• _Exercise prompt_:
Leaving nothing out, set down all the data exactly.

• _Exercise data_:

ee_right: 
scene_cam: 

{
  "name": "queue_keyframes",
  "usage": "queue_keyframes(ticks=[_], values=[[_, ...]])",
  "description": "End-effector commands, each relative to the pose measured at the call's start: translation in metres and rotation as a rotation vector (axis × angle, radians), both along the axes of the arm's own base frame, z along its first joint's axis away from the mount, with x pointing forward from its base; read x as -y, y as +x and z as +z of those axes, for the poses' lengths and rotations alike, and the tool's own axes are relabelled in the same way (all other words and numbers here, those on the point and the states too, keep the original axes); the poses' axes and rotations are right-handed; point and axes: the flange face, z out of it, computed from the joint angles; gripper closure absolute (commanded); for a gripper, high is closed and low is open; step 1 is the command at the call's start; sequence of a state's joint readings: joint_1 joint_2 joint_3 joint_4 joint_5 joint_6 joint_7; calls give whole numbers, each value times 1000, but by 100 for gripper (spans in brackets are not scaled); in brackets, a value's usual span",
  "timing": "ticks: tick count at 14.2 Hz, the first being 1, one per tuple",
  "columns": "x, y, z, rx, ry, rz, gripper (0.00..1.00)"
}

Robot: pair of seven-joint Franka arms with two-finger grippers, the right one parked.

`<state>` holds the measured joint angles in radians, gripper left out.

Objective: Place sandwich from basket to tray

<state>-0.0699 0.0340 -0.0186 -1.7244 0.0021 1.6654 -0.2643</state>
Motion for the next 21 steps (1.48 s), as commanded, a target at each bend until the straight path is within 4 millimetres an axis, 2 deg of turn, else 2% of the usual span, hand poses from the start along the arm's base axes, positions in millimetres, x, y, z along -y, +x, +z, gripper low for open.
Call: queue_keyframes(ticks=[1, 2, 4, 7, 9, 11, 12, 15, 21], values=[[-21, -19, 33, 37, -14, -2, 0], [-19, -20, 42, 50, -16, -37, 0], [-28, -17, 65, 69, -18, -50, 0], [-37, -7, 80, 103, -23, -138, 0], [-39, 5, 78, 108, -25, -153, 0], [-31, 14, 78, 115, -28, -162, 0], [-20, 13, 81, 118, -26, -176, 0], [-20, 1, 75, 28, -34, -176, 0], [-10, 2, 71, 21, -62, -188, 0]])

• _Finished task_:
ee_right: 
scene_cam: 

{
  "name": "queue_keyframes",
  "usage": "queue_keyframes(ticks=[_], values=[[_, ...]])",
  "description": "End-effector commands, each relative to the pose measured at the call's start: translation in metres and rotation as a rotation vector (axis × angle, radians), both along the axes of the arm's own base frame, z along its first joint's axis away from the mount, with x pointing forward from its base; read x as -y, y as +x and z as +z of those axes, for the poses' lengths and rotations alike, and the tool's own axes are relabelled in the same way (all other words and numbers here, those on the point and the states too, keep the original axes); the poses' axes and rotations are right-handed; point and axes: the flange face, z out of it, computed from the joint angles; gripper closure absolute (commanded); for a gripper, high is closed and low is open; step 1 is the command at the call's start; sequence of a state's joint readings: joint_1 joint_2 joint_3 joint_4 joint_5 joint_6 joint_7; calls give whole numbers, each value times 1000, but by 100 for gripper (spans in brackets are not scaled); in brackets, a value's usual span",
  "timing": "ticks: tick count at 14.2 Hz, the first being 1, one per tuple",
  "columns": "x, y, z, rx, ry, rz, gripper (0.00..1.00)"
}

Robot: pair of seven-joint Franka arms with two-finger grippers, the right one parked.

`<state>` holds the measured joint angles in radians, gripper left out.

Objective: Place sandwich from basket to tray

<state>-0.0699 0.0340 -0.0186 -1.7244 0.0021 1.6654 -0.2643</state>
Motion for the next 21 steps (1.48 s), as commanded, a target at each bend until the straight path is within 4 millimetres an axis, 2 deg of turn, else 2% of the usual span, hand poses from the start along the arm's base axes, positions in millimetres, x, y, z along -y, +x, +z, gripper low for open.
Call: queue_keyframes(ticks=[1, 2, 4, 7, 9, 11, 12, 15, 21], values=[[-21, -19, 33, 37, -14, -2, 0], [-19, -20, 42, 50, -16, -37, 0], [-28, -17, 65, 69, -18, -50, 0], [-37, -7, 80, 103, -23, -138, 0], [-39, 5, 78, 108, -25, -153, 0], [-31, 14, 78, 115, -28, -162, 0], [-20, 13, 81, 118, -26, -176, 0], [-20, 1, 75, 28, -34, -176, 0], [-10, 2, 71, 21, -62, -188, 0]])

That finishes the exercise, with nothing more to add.